E além de serem as faces do sistema, estes profissionais são, também, os rostos das instituições em que trabalham, instituições que são muito dependentes dos financiamentos públicos, designadamente da segurança social (a estrutural e persistente perversão do terceiro sector em Portugal), submetidas à pressão da aprovação de projectos (para assegurarem a sua própria subsistência institucional), que força os trabalhadores a uma lógica quantificadora (de atendimentos, de acompanhamentos, ou de conclusão de processos) totalmente contrária à essência e fundamentos do trabalho social, que se pretende relacional, capacitador, promotor e empoderador.

Mas criar relação, capacitar e promover os indivíduos e as comunidades e apoiá-los na consciencialização acerca do seu poder transformativo requer tempo. Um tempo de que a pressão quantificadora e crescentemente burocrática não se compadece.

E, nesta lógica, os utentes transformam-se em números, objectos de respostas tipificadas e padronizadas, que não atentam às suas circunstâncias individuais e esquecem a velha e fundamental máxima, ensinada a qualquer aluno de primeiro ano de uma licenciatura em Serviço Social, que afirma que “cada caso é um caso”.

Ora, a desatenção às circunstâncias e necessidades específicas dos indivíduos é percebida, pelos próprios, como um desrespeito e um descaso, o que gera revolta. Uma revolta que se dirige a quem dá o rosto pelo sistema e pelas instituições do sistema. Porque os trabalhadores sociais são, aos olhos dos que a eles recorrem, investidos de um poder que, efectivamente, não possuem: o poder de “dar” as respostas sentidas como necessárias, ou mesmo vitais.

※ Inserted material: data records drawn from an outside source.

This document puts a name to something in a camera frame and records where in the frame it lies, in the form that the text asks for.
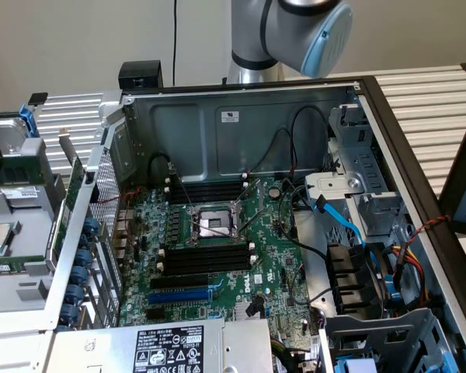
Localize yellow power supply wires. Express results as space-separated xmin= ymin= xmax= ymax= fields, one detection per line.
xmin=270 ymin=336 xmax=296 ymax=373

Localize blue expansion slot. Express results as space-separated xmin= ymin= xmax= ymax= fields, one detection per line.
xmin=147 ymin=286 xmax=213 ymax=305

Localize blue SATA wire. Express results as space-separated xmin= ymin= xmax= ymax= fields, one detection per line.
xmin=312 ymin=195 xmax=370 ymax=249

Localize grey parts rack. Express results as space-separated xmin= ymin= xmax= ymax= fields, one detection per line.
xmin=0 ymin=112 xmax=69 ymax=316

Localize RAM slot white latches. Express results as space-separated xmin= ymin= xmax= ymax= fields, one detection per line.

Desconhecem, todavia, os utentes e a generalidade da população que, na realidade, estes profissionais estão remetidos para um papel de executores: de medidas e de políticas para cuja formulação não foram ouvidos ou consultados, logo eles, que serão, com toda a probabilidade, quem melhor conhece a realidade e as necessidades, porque são quem está “no terreno”, em contacto directo com as comunidades. E logo eles que, eticamente, deveriam ser a voz dos que, por circunstâncias várias, não têm voz, ou não têm capacidade de a fazer ouvir…

E note-se que as agressões verbais, designadamente as injúrias e as suspeições, de que são alvo os assistentes sociais, não vêm apenas dos utentes, mas também, e com bastante frequência, da própria comunicação social e de alguns comentadores que, na sua proverbial e rasteira vampirização da desgraça alheia, não têm qualquer reserva ou pejo em ajuizar, generalizando a todo um colectivo profissional aquilo que foi um acontecimento isolado, ditado por um erro, por uma má pratica ou, até, pelo infortúnio.

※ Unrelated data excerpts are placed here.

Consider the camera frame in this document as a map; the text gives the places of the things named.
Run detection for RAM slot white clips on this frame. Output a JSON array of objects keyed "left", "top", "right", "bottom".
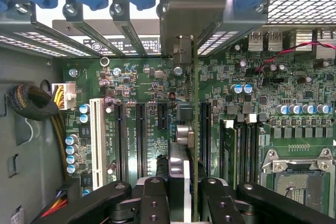
[
  {"left": 219, "top": 118, "right": 237, "bottom": 189},
  {"left": 246, "top": 113, "right": 257, "bottom": 184}
]

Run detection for black sleeved power cable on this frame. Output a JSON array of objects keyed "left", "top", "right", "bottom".
[{"left": 7, "top": 83, "right": 68, "bottom": 183}]

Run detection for green motherboard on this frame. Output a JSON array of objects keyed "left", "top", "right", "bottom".
[{"left": 62, "top": 24, "right": 336, "bottom": 217}]

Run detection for CPU socket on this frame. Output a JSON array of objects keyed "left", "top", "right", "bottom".
[{"left": 260, "top": 147, "right": 336, "bottom": 217}]

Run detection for thin red black wire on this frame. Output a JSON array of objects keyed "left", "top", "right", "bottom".
[{"left": 255, "top": 40, "right": 336, "bottom": 90}]

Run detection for white expansion slot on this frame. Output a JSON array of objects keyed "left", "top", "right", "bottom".
[{"left": 89, "top": 98, "right": 107, "bottom": 190}]

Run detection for RAM slot black clips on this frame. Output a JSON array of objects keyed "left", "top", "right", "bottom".
[
  {"left": 237, "top": 115, "right": 247, "bottom": 185},
  {"left": 256, "top": 113, "right": 266, "bottom": 183}
]

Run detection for grey power supply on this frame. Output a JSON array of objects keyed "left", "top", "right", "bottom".
[{"left": 0, "top": 47, "right": 65, "bottom": 224}]

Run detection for red yellow power wires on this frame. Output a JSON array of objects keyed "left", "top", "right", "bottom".
[{"left": 39, "top": 188, "right": 68, "bottom": 218}]

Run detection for white power connector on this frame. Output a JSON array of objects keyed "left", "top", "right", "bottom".
[{"left": 51, "top": 82, "right": 77, "bottom": 111}]

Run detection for short black expansion slot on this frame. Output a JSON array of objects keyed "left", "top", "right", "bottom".
[{"left": 157, "top": 102, "right": 169, "bottom": 130}]

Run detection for silver finned port housing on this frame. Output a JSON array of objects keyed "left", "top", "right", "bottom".
[{"left": 295, "top": 29, "right": 313, "bottom": 52}]

Porque nesta área profissional, como em qualquer outra, sucedem erros e sucedem práticas reprováveis, que devendo ser julgadas e sancionadas em sede adequada, não podem, contudo, contaminar a imagem de toda uma classe profissional.

Assim, em vez dessas abstrusas ideias de habilitar os profissionais (da saúde, da educação ou do serviço social) de competências de defesa pessoal ou de lhes oferecer botões de pânico, importa valorizá-los enquanto interlocutores e contribuidores efectivos para a formulação das políticas sociais sectoriais e para as alegadas e eternamente prometidas reformas dos sistemas.

É que, afinal, além de isso ser uma forma de respeitar e valorizar os profissionais, será, sobretudo, uma forma de respeitar, promover e dignificar as populações que estes servem.